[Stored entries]
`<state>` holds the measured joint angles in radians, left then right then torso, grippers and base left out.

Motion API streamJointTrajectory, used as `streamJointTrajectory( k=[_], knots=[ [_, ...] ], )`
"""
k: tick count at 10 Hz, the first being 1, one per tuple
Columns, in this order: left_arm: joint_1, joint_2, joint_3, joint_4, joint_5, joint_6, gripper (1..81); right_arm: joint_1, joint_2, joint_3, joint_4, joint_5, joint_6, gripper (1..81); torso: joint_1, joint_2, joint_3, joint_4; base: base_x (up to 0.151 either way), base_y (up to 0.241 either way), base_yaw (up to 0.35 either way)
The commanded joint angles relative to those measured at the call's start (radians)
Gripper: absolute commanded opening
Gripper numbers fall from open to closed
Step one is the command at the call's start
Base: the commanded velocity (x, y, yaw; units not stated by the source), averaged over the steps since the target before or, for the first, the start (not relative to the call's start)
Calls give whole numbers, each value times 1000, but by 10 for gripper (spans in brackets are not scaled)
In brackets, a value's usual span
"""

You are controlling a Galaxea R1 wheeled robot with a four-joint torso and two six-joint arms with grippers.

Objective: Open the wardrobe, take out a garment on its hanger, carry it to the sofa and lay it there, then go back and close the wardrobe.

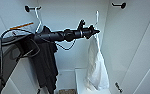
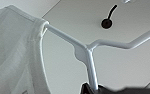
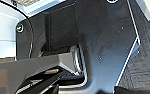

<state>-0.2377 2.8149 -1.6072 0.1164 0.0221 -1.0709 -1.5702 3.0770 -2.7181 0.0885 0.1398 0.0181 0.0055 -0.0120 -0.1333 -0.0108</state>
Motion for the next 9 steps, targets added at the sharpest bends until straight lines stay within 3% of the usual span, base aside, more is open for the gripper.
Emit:
streamJointTrajectory(
  k=[1,2,3,4,5,7,9],
  knots=[
    [-196,2,-10,39,-53,22,10,31,-1,8,0,-57,-4,811,0,0,0,-4,0,0,0],
    [-193,9,-10,39,-53,23,10,31,1,8,2,-55,-4,811,0,0,0,23,0,0,0],
    [-188,15,-7,39,-53,25,10,29,1,8,2,-48,-4,811,0,0,66,36,0,0,0],
    [-183,20,-4,37,-53,25,10,29,1,8,2,-48,-4,811,0,0,102,40,0,0,0],
    [-173,22,16,51,-53,25,10,29,1,8,0,-48,-4,811,0,0,19,40,0,0,0],
    [-140,37,39,60,-53,25,10,31,1,8,0,-48,-4,811,0,0,73,40,0,0,0],
    [-98,94,30,60,-53,26,10,32,1,14,-1,-46,-4,811,-2,-1,90,40,0,0,0]
  ],
)
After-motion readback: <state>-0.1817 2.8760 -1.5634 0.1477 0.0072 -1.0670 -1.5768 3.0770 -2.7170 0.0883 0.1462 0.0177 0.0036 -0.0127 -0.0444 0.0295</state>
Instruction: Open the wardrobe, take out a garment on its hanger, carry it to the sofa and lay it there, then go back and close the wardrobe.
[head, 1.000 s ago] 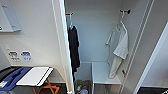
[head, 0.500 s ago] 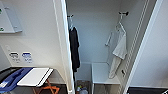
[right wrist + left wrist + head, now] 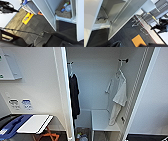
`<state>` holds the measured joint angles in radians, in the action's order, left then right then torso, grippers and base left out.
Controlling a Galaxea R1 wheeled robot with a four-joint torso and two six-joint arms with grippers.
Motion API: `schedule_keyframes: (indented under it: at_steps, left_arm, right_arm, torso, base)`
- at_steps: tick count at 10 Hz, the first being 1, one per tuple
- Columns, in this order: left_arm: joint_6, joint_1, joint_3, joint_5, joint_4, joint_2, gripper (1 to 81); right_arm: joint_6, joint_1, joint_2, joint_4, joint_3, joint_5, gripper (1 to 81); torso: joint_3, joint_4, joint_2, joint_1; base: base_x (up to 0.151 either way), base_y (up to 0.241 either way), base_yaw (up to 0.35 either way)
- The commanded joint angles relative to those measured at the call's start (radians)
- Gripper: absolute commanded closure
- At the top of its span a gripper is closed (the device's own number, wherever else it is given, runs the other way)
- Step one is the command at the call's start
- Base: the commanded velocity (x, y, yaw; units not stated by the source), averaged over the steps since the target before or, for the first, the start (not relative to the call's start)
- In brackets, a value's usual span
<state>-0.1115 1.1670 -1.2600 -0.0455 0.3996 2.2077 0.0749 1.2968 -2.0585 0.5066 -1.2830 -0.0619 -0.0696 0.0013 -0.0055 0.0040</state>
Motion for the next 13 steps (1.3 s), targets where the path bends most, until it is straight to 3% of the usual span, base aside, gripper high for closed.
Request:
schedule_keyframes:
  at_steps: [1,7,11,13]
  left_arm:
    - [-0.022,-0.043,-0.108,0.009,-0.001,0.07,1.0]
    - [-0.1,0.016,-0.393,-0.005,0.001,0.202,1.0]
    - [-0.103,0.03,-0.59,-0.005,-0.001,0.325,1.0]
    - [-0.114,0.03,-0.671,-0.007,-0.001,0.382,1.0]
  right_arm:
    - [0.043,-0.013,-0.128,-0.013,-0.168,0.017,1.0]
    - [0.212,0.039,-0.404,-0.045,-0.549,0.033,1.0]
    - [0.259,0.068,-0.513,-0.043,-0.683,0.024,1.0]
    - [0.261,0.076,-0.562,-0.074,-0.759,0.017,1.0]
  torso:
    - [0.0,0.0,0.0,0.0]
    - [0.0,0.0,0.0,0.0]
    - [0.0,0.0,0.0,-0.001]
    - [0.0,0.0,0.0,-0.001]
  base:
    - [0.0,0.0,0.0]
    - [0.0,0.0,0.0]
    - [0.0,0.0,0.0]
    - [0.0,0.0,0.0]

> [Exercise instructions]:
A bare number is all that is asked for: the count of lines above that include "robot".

> [Result for this task]:
2